'The Wind Rises' review: Master animator's finale

A scene from the animated film, "The Wind Rises." Credit: AP / Studio Ghibli
"The Wind Rises," the final film from the retiring master of Japanese animation, Hiyao Miyazaki, is nothing if not peculiar. Set in a Japan slumbering through the 1930s and heading toward a tragic awakening, it's charming, nostalgic, tender, exceptionally evocative and rendered in exquisite detail. But there's the little matter of its hero, Jiro Horikoshi, the brilliant aeronautics engineer. He designed the Mitsubishi Zeros that bombed Pearl Harbor and attacked Allied forces during World War II.
Though often called the Walt Disney of his country, there's a reason Miyazaki has never equaled Disney's massive global appeal.
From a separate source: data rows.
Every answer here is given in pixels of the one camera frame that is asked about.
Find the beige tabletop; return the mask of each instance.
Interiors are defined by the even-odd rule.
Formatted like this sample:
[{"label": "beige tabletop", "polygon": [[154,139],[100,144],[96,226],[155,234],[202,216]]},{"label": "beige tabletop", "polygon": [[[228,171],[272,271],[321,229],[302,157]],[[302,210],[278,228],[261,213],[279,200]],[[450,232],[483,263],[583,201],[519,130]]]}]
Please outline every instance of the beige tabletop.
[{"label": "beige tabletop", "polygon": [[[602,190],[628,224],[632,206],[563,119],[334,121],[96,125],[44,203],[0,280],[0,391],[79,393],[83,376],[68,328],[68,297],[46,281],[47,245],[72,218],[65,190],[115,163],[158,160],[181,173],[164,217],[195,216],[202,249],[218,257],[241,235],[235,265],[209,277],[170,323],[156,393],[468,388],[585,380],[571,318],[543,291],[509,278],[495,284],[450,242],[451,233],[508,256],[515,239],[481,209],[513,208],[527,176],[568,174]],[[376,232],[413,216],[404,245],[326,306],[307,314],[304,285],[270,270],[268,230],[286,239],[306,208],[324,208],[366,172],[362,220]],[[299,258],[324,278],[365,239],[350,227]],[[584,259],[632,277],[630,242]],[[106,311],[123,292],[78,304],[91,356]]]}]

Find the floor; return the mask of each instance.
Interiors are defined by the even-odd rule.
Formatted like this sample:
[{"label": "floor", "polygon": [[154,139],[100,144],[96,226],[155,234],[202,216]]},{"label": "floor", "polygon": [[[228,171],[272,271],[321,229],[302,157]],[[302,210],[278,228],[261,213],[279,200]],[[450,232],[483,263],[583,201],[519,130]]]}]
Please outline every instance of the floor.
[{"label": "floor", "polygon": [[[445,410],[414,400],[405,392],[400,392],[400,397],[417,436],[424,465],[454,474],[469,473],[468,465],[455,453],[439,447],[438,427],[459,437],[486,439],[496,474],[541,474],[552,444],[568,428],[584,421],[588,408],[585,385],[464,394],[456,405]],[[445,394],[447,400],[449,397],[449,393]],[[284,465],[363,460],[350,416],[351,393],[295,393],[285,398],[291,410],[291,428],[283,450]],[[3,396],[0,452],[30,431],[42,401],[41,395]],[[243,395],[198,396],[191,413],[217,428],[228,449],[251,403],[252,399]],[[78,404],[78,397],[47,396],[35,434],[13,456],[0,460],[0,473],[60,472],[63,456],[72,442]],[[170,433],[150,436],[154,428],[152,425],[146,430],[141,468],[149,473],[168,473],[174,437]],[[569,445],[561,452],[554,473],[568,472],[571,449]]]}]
His animation company, Studio Ghibli, is known for idiosyncratic storytelling. Ghibli movies can be fantasies, like the Oscar-winning "Spirited Away," or realistic dramas like "Only Yesterday." Though Ghibli films are universally admired for their animation, their distinctively Japanese themes and motifs sometimes defy cultural translation.
"The Wind Rises," an Oscar nominee for best animated feature, feels like such a case. The film presents Jiro, voiced by Joseph Gordon-Levitt, as a serious and dedicated engineer who eats, breathes and dreams planes. (The movie includes several colorful, airborne fantasias that swirl in Jiro's head.) There is a girl, Nahoko (Emily Blunt), whom he will lose and find again, but Jiro is mostly an idealized Japanese student-worker figure: humble, polite, usually found at his desk. John Krasinki provides the voice of his refreshingly garrulous colleague Honjo.
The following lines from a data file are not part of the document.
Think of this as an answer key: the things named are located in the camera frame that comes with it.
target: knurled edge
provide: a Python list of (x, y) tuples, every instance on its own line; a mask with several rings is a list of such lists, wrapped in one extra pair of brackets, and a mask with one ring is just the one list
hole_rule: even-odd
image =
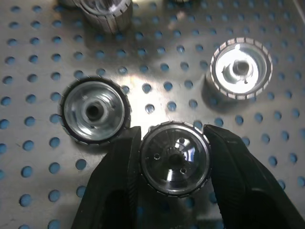
[[(62, 107), (63, 107), (63, 103), (64, 103), (64, 98), (67, 96), (67, 94), (69, 93), (70, 90), (73, 90), (73, 87), (75, 85), (78, 85), (81, 81), (85, 81), (87, 82), (86, 80), (88, 79), (93, 79), (93, 80), (99, 80), (99, 79), (103, 79), (103, 81), (107, 82), (107, 83), (110, 83), (110, 84), (113, 84), (116, 88), (113, 88), (114, 90), (120, 90), (120, 92), (122, 93), (122, 95), (124, 95), (124, 97), (122, 98), (121, 95), (119, 94), (119, 96), (122, 98), (123, 100), (123, 103), (124, 101), (126, 102), (127, 106), (128, 107), (125, 107), (125, 121), (123, 122), (123, 127), (122, 129), (120, 129), (117, 133), (115, 133), (113, 136), (105, 139), (105, 140), (102, 140), (100, 141), (99, 143), (95, 143), (95, 142), (98, 142), (98, 141), (93, 141), (92, 143), (90, 143), (90, 141), (88, 142), (85, 142), (85, 141), (81, 141), (77, 138), (75, 138), (71, 132), (66, 128), (66, 126), (64, 125), (64, 121), (62, 119)], [(131, 106), (130, 106), (130, 103), (129, 103), (129, 100), (128, 100), (128, 97), (126, 95), (126, 93), (124, 92), (124, 90), (114, 81), (110, 80), (110, 79), (105, 79), (103, 77), (100, 77), (100, 76), (85, 76), (84, 78), (82, 79), (77, 79), (75, 81), (73, 81), (71, 84), (69, 84), (65, 89), (64, 91), (62, 92), (61, 94), (61, 100), (58, 104), (58, 114), (60, 116), (60, 123), (61, 123), (61, 126), (63, 128), (63, 130), (77, 143), (81, 144), (81, 145), (98, 145), (98, 146), (103, 146), (103, 145), (106, 145), (106, 144), (109, 144), (113, 139), (117, 138), (121, 132), (123, 130), (126, 130), (127, 128), (130, 127), (130, 122), (131, 122), (131, 112), (132, 112), (132, 109), (131, 109)]]
[[(235, 94), (235, 93), (231, 93), (225, 89), (222, 89), (216, 82), (215, 82), (215, 79), (214, 79), (214, 76), (213, 76), (213, 63), (215, 61), (215, 59), (217, 58), (218, 54), (226, 47), (228, 47), (229, 45), (232, 45), (232, 44), (237, 44), (237, 43), (247, 43), (247, 44), (252, 44), (252, 45), (255, 45), (256, 47), (258, 47), (264, 54), (266, 54), (268, 56), (268, 60), (270, 62), (270, 74), (269, 74), (269, 77), (268, 77), (268, 80), (266, 81), (266, 83), (258, 88), (256, 91), (250, 93), (250, 94), (245, 94), (245, 95), (240, 95), (240, 94)], [(270, 80), (271, 80), (271, 77), (272, 77), (272, 73), (273, 73), (273, 65), (272, 65), (272, 58), (271, 58), (271, 55), (270, 55), (270, 52), (268, 51), (268, 49), (263, 46), (262, 43), (260, 43), (259, 41), (257, 40), (254, 40), (252, 38), (246, 38), (246, 37), (237, 37), (237, 38), (234, 38), (234, 39), (230, 39), (230, 40), (227, 40), (226, 42), (224, 42), (223, 44), (221, 44), (217, 49), (216, 51), (214, 52), (213, 56), (212, 56), (212, 59), (211, 59), (211, 64), (210, 64), (210, 75), (211, 75), (211, 79), (212, 79), (212, 82), (214, 84), (214, 86), (216, 87), (216, 89), (218, 91), (220, 91), (222, 94), (224, 94), (225, 96), (229, 97), (229, 98), (232, 98), (232, 99), (237, 99), (237, 100), (245, 100), (245, 99), (249, 99), (249, 98), (252, 98), (252, 97), (256, 97), (258, 94), (260, 94), (266, 87), (267, 85), (269, 84)]]
[[(187, 194), (182, 194), (182, 195), (172, 195), (172, 194), (168, 194), (168, 193), (163, 193), (161, 191), (159, 191), (158, 189), (156, 189), (154, 186), (152, 186), (148, 179), (146, 178), (146, 176), (144, 175), (144, 173), (142, 172), (142, 164), (141, 164), (141, 148), (143, 146), (143, 143), (145, 141), (145, 139), (151, 134), (151, 132), (155, 131), (156, 129), (159, 129), (161, 128), (162, 126), (165, 126), (165, 125), (171, 125), (171, 124), (179, 124), (179, 125), (186, 125), (188, 128), (191, 128), (191, 129), (194, 129), (196, 132), (198, 132), (200, 135), (202, 135), (204, 141), (207, 142), (207, 147), (208, 147), (208, 150), (209, 150), (209, 157), (210, 157), (210, 169), (209, 169), (209, 172), (208, 174), (206, 175), (206, 179), (203, 180), (203, 182), (198, 186), (196, 187), (194, 190), (190, 191), (189, 193)], [(155, 126), (151, 126), (148, 130), (148, 132), (146, 133), (146, 135), (143, 137), (143, 140), (141, 141), (141, 144), (140, 144), (140, 149), (139, 149), (139, 154), (140, 154), (140, 157), (139, 157), (139, 163), (140, 163), (140, 170), (141, 170), (141, 177), (145, 180), (146, 184), (152, 188), (153, 190), (155, 190), (157, 193), (161, 194), (161, 195), (164, 195), (164, 196), (167, 196), (167, 197), (172, 197), (172, 198), (185, 198), (185, 197), (188, 197), (192, 194), (194, 194), (195, 192), (199, 191), (201, 188), (203, 188), (205, 186), (205, 184), (207, 183), (207, 181), (209, 180), (210, 176), (211, 176), (211, 170), (212, 170), (212, 165), (211, 165), (211, 156), (210, 156), (210, 153), (211, 153), (211, 146), (210, 146), (210, 142), (208, 141), (207, 137), (204, 135), (204, 133), (198, 129), (196, 126), (193, 126), (192, 124), (189, 124), (187, 122), (182, 122), (182, 121), (167, 121), (167, 122), (163, 122), (163, 123), (160, 123), (158, 125), (155, 125)]]

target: perforated metal sheet
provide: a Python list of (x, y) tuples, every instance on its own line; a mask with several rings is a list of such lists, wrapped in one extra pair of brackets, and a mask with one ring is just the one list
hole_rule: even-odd
[[(103, 149), (62, 130), (60, 93), (99, 74), (128, 91), (132, 126), (144, 135), (168, 120), (216, 124), (244, 138), (305, 217), (304, 25), (290, 0), (135, 1), (131, 28), (100, 35), (78, 10), (53, 0), (0, 2), (0, 227), (71, 226)], [(274, 60), (267, 90), (247, 106), (219, 109), (202, 98), (215, 48), (233, 37), (262, 42)], [(211, 184), (189, 199), (143, 187), (140, 228), (221, 228)], [(147, 204), (147, 196), (154, 200)]]

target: blue hole
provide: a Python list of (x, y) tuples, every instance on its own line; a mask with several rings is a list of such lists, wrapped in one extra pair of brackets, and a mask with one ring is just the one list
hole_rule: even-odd
[(209, 200), (212, 204), (216, 204), (217, 203), (217, 199), (216, 199), (216, 196), (215, 196), (215, 193), (214, 192), (211, 192), (209, 194)]
[(200, 44), (197, 44), (197, 45), (196, 45), (196, 51), (197, 51), (197, 52), (202, 52), (202, 51), (203, 51), (203, 46), (200, 45)]
[(184, 81), (184, 86), (187, 88), (187, 89), (191, 89), (193, 87), (193, 82), (190, 81), (190, 80), (186, 80)]
[(3, 97), (1, 99), (2, 106), (8, 106), (8, 105), (10, 105), (10, 103), (11, 103), (11, 98), (9, 98), (9, 97)]
[(76, 189), (76, 195), (80, 198), (82, 198), (85, 194), (85, 191), (86, 191), (86, 186), (79, 186), (77, 189)]
[(160, 65), (160, 68), (161, 68), (161, 70), (163, 71), (163, 72), (168, 72), (169, 71), (169, 66), (167, 65), (167, 64), (165, 64), (165, 63), (162, 63), (161, 65)]
[(190, 107), (190, 108), (196, 108), (197, 106), (198, 106), (198, 103), (197, 103), (196, 100), (191, 99), (191, 100), (189, 101), (189, 107)]
[(273, 167), (275, 167), (277, 165), (277, 159), (274, 156), (269, 157), (268, 162)]
[(49, 192), (49, 201), (56, 202), (61, 197), (61, 193), (58, 190), (52, 190)]
[(7, 129), (9, 127), (9, 125), (10, 125), (9, 120), (7, 120), (7, 119), (0, 120), (0, 129), (1, 130)]
[(76, 70), (73, 75), (78, 80), (84, 77), (84, 73), (81, 70)]
[(273, 92), (268, 92), (268, 99), (270, 99), (270, 100), (274, 100), (275, 99), (275, 96), (274, 96), (274, 94), (273, 94)]
[(25, 141), (23, 144), (22, 144), (22, 148), (26, 151), (31, 151), (33, 148), (34, 148), (34, 142), (33, 141)]
[(305, 178), (304, 177), (298, 177), (297, 178), (297, 184), (300, 187), (305, 187)]
[(52, 147), (52, 148), (56, 148), (60, 145), (61, 141), (59, 138), (57, 137), (53, 137), (50, 139), (49, 141), (49, 145)]
[(187, 70), (189, 70), (189, 64), (188, 63), (186, 63), (186, 62), (181, 62), (180, 63), (180, 67), (181, 67), (181, 69), (183, 70), (183, 71), (187, 71)]
[(143, 86), (142, 86), (142, 90), (144, 91), (144, 93), (148, 93), (148, 92), (150, 92), (151, 91), (151, 89), (152, 89), (152, 87), (148, 84), (148, 83), (145, 83), (145, 84), (143, 84)]
[(35, 12), (35, 13), (40, 13), (42, 11), (42, 8), (40, 6), (33, 6), (32, 10)]
[(254, 118), (255, 118), (255, 120), (256, 120), (258, 123), (261, 123), (261, 122), (263, 121), (263, 116), (262, 116), (261, 113), (256, 113), (256, 114), (254, 115)]
[(61, 43), (61, 38), (59, 36), (56, 36), (56, 37), (53, 37), (52, 38), (52, 41), (55, 43), (55, 44), (59, 44)]
[(11, 84), (11, 83), (13, 82), (13, 77), (11, 77), (11, 76), (5, 76), (5, 77), (3, 78), (3, 80), (2, 80), (2, 82), (3, 82), (4, 84)]
[(81, 52), (75, 52), (74, 54), (73, 54), (73, 56), (74, 56), (74, 58), (76, 59), (76, 60), (81, 60), (82, 58), (83, 58), (83, 54), (81, 53)]
[(236, 121), (236, 124), (238, 124), (238, 125), (242, 125), (244, 123), (244, 119), (240, 115), (237, 115), (235, 117), (235, 121)]
[(9, 27), (10, 27), (11, 29), (17, 29), (17, 28), (19, 28), (19, 23), (13, 21), (13, 22), (11, 22), (11, 23), (9, 24)]
[(247, 137), (242, 137), (242, 141), (244, 142), (244, 144), (245, 144), (246, 146), (249, 146), (249, 145), (250, 145), (250, 139), (249, 139), (249, 138), (247, 138)]
[(123, 89), (125, 94), (129, 93), (129, 87), (128, 86), (122, 86), (122, 89)]
[(32, 198), (29, 194), (24, 194), (19, 199), (19, 204), (23, 207), (27, 207), (31, 204)]
[(173, 102), (173, 101), (170, 101), (170, 102), (167, 104), (167, 109), (168, 109), (169, 111), (175, 111), (176, 108), (177, 108), (177, 105), (176, 105), (176, 103)]
[(268, 134), (262, 134), (262, 141), (265, 143), (265, 144), (268, 144), (270, 142), (270, 137)]
[(161, 39), (161, 38), (162, 38), (162, 33), (161, 33), (161, 31), (156, 31), (156, 32), (154, 33), (154, 36), (155, 36), (155, 38), (157, 38), (157, 39)]
[(28, 81), (29, 81), (30, 83), (36, 82), (36, 81), (37, 81), (37, 75), (35, 75), (35, 74), (29, 75), (29, 76), (28, 76)]
[(215, 125), (220, 126), (220, 127), (224, 125), (224, 122), (221, 118), (216, 118), (214, 120), (214, 123), (215, 123)]
[(56, 80), (59, 80), (61, 78), (61, 74), (58, 73), (58, 72), (55, 72), (55, 73), (52, 73), (51, 74), (51, 79), (56, 81)]
[(24, 124), (26, 126), (33, 126), (35, 124), (35, 118), (34, 117), (27, 117), (25, 120), (24, 120)]
[(199, 120), (195, 120), (193, 122), (193, 126), (197, 127), (198, 129), (202, 129), (203, 125), (202, 125), (202, 122), (200, 122)]
[(285, 91), (285, 96), (287, 99), (291, 99), (292, 98), (292, 92), (291, 91)]
[(59, 115), (58, 114), (52, 114), (50, 116), (50, 122), (53, 124), (56, 124), (59, 122)]
[(30, 104), (33, 104), (36, 102), (36, 96), (33, 94), (29, 94), (26, 98), (25, 101), (27, 101)]
[(53, 54), (51, 58), (54, 62), (59, 62), (61, 60), (61, 56), (58, 53)]
[(98, 68), (97, 70), (96, 70), (96, 74), (97, 75), (99, 75), (99, 76), (103, 76), (103, 75), (105, 75), (105, 69), (103, 69), (103, 68)]
[(289, 154), (289, 160), (290, 160), (293, 164), (295, 164), (295, 163), (297, 162), (297, 155), (294, 154), (294, 153), (290, 153), (290, 154)]
[(140, 71), (141, 71), (142, 73), (146, 73), (146, 72), (148, 71), (148, 67), (147, 67), (146, 65), (141, 65), (141, 66), (140, 66)]
[(49, 166), (49, 172), (52, 173), (52, 174), (56, 174), (56, 173), (58, 173), (60, 168), (61, 168), (61, 166), (57, 162), (53, 162)]
[(7, 44), (8, 44), (9, 46), (15, 46), (15, 45), (18, 44), (18, 42), (17, 42), (16, 39), (8, 39)]
[(105, 53), (102, 50), (98, 50), (98, 51), (95, 52), (95, 57), (97, 59), (102, 59), (102, 58), (105, 57)]
[(79, 159), (76, 163), (75, 163), (75, 167), (78, 170), (83, 170), (87, 165), (87, 162), (84, 159)]
[(31, 166), (25, 166), (21, 170), (21, 176), (24, 178), (28, 178), (32, 175), (33, 169)]
[(59, 27), (61, 27), (61, 21), (60, 20), (55, 20), (55, 21), (53, 21), (52, 25), (56, 28), (59, 28)]
[(0, 143), (0, 154), (5, 154), (6, 153), (6, 144)]
[(289, 140), (289, 133), (287, 131), (282, 131), (281, 136), (284, 141)]
[(180, 36), (181, 36), (181, 32), (180, 32), (179, 30), (174, 30), (174, 31), (173, 31), (173, 35), (174, 35), (175, 37), (180, 37)]
[(48, 223), (48, 229), (60, 229), (61, 223), (59, 220), (54, 219)]
[(136, 38), (136, 40), (141, 41), (141, 40), (143, 40), (144, 35), (141, 32), (136, 32), (135, 33), (135, 38)]
[(292, 116), (298, 118), (300, 116), (300, 111), (297, 108), (292, 109)]
[(118, 72), (119, 72), (120, 75), (126, 75), (128, 71), (127, 71), (127, 68), (125, 68), (125, 67), (120, 67), (120, 68), (118, 69)]
[(52, 94), (51, 94), (51, 100), (53, 101), (53, 102), (57, 102), (57, 101), (59, 101), (61, 99), (61, 94), (59, 94), (58, 92), (53, 92)]
[(158, 47), (158, 48), (157, 48), (157, 52), (158, 52), (159, 54), (164, 54), (164, 53), (165, 53), (165, 48), (164, 48), (164, 47)]
[(39, 21), (32, 21), (30, 25), (31, 25), (31, 27), (33, 27), (34, 29), (39, 29), (40, 26), (41, 26), (41, 24), (40, 24)]
[(12, 57), (12, 56), (9, 56), (5, 59), (5, 63), (8, 64), (8, 65), (12, 65), (15, 63), (15, 58)]
[(173, 85), (170, 82), (165, 82), (163, 84), (164, 89), (168, 92), (173, 88)]
[(182, 45), (178, 45), (176, 49), (179, 53), (184, 53), (184, 51), (185, 51), (185, 49)]
[(119, 56), (119, 57), (125, 57), (126, 56), (126, 52), (122, 49), (118, 50), (116, 52), (116, 54)]
[(275, 116), (274, 118), (276, 120), (281, 120), (281, 118), (282, 118), (282, 114), (279, 111), (275, 111), (274, 116)]

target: small hole
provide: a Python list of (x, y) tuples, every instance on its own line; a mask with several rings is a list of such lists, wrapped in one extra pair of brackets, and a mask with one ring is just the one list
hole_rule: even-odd
[(151, 114), (152, 112), (154, 112), (154, 106), (152, 104), (147, 104), (145, 106), (145, 111), (148, 113), (148, 114)]

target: metal part
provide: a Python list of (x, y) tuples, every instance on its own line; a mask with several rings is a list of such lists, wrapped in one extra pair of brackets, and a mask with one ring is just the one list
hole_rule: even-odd
[(131, 0), (80, 0), (80, 7), (88, 21), (106, 33), (123, 31), (131, 22)]
[(130, 107), (114, 82), (100, 77), (76, 81), (63, 93), (60, 109), (63, 128), (77, 141), (102, 144), (130, 123)]
[(203, 187), (210, 176), (210, 146), (188, 123), (166, 122), (145, 135), (141, 169), (149, 185), (169, 195), (185, 197)]
[(235, 38), (215, 51), (207, 77), (225, 96), (249, 99), (261, 93), (270, 82), (273, 71), (271, 61), (270, 53), (260, 42)]
Though it may be possible to admire Jiro, "The Wind Rises" doesn't give us many concrete reasons. Jiro looks up to Giovanni Caproni (Stanley Tucci) and Hugo Junkers, whose companies manufactured bombers for Italy and Germany, respectively -- two countries that were definitely not the good guys in World War II. If Jiro had any qualms, he doesn't show them. He does propose lightening the Zero by losing its guns, but when his colleagues begin laughing he says no more about it.
"The Wind Rises" clearly isn't propaganda. Its overarching tone is melancholy, a sorrow that machines of such beauty should be used for war, destruction and death. "Planes are beautiful dreams -- cursed dreams," says Caproni. The movie seems a little similar: Gorgeous, wondrous and troubling.
PLOT An animated biopic about the Japanese aeronautics engineer Jiro Horikoshi, who designed fighter planes during World War II.
RATING PG-13 (smoking, adult themes)
CAST Voices of Joseph Gordon-Levitt, Emily Blunt, John Krasinski
LENGTH 2:06
BOTTOM LINE Hiyao Miyazaki's final film seems an odd choice of material, but the animation is exceptionally beautiful and evocative. Better suited to adults than children.